• [WHAT YOU SHOULD DO]: Transcribe, word for word and without additions, each line below from the one containing "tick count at" through the one containing "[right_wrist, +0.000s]", both ends included.

• [Saved entries]:

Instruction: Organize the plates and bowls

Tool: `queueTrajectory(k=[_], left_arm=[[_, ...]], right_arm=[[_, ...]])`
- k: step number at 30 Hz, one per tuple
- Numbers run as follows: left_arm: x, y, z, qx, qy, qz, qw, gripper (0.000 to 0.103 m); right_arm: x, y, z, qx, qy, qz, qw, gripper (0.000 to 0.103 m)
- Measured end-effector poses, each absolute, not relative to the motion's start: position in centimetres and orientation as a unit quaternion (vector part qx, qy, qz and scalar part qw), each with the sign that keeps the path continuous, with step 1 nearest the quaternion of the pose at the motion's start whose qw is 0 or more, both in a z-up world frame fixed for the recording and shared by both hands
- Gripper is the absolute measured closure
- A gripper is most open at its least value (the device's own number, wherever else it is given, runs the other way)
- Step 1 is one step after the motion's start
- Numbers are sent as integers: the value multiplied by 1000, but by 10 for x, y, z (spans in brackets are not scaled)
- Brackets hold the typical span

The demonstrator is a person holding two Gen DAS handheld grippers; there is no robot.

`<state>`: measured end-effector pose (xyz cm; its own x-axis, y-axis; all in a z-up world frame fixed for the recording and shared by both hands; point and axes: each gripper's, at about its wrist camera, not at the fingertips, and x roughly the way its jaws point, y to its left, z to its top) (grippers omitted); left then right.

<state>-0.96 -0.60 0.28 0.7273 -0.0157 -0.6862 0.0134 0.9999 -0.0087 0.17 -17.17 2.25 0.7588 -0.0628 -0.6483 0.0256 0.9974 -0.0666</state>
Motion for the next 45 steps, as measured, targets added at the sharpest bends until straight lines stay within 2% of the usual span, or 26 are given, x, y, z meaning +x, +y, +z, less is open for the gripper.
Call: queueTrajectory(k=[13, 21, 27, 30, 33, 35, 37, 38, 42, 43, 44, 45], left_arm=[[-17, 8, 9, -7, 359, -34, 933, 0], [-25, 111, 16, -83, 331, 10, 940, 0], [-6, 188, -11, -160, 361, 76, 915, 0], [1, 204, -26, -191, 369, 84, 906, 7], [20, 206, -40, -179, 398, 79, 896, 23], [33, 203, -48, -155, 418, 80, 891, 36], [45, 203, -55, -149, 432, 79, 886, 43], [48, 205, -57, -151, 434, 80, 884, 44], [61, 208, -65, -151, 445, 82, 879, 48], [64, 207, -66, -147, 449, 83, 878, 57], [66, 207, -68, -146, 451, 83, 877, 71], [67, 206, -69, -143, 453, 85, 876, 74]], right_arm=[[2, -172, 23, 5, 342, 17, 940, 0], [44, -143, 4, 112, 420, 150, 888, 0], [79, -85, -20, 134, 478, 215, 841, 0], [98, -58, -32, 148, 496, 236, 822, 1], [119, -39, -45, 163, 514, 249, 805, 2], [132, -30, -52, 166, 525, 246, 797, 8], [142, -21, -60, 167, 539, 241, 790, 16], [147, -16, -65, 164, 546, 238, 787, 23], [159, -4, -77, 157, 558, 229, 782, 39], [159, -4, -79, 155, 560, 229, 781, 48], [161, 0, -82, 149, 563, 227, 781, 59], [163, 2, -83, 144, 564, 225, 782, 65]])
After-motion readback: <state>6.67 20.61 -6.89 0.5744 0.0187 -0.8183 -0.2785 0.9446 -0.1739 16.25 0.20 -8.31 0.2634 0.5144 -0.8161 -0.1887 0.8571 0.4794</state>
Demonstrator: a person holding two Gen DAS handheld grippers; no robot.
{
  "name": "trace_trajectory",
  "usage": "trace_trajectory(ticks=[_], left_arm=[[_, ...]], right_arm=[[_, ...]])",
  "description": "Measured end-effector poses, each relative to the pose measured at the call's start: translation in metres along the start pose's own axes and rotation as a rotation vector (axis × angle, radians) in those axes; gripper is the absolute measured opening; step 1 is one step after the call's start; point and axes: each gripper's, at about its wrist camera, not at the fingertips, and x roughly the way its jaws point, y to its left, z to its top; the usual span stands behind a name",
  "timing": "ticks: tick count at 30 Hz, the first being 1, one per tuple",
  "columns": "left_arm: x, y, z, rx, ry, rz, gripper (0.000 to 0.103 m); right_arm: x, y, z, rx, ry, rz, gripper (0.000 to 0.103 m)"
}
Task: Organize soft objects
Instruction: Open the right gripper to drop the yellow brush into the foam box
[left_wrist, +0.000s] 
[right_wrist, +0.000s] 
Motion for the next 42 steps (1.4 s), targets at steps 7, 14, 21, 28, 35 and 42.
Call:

• [OUTPUT OF THE TASK]:
  "timing": "ticks: tick count at 30 Hz, the first being 1, one per tuple",
  "columns": "left_arm: x, y, z, rx, ry, rz, gripper (0.000 to 0.103 m); right_arm: x, y, z, rx, ry, rz, gripper (0.000 to 0.103 m)"
}
Task: Organize soft objects
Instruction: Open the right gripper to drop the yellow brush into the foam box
[left_wrist, +0.000s] 
[right_wrist, +0.000s] 

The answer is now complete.